──────── DATA EXCERPT ────────
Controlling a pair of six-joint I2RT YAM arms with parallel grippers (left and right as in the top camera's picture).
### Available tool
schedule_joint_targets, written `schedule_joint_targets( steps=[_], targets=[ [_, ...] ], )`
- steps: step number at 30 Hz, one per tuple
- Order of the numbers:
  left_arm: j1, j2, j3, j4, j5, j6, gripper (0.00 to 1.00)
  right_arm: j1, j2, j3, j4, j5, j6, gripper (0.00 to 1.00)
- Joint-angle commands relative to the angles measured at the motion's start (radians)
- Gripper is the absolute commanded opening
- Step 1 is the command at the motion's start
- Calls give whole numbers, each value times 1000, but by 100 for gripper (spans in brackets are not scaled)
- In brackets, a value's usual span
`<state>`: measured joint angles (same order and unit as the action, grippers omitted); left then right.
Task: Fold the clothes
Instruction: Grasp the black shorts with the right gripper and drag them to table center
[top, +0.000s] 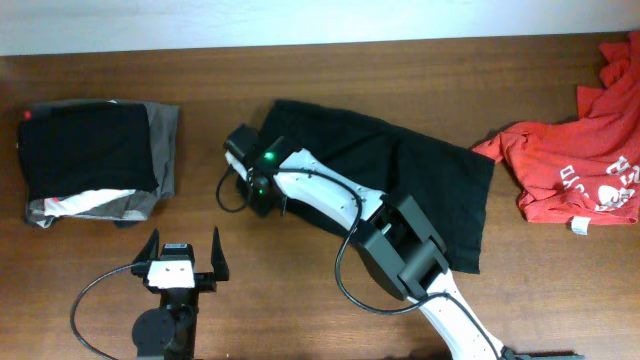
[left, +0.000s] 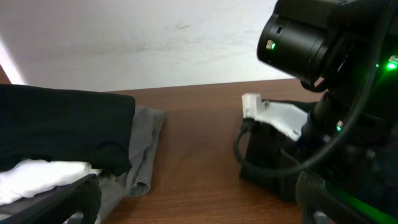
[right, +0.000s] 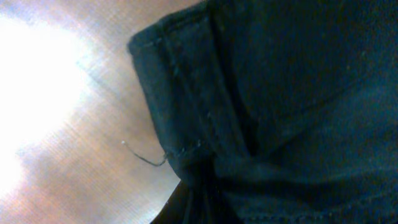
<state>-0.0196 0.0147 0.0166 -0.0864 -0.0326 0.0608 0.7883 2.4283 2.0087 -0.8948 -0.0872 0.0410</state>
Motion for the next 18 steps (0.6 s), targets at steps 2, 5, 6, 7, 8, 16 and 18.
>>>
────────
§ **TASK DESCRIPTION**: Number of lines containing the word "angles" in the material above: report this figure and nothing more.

§ **SOLUTION**: 2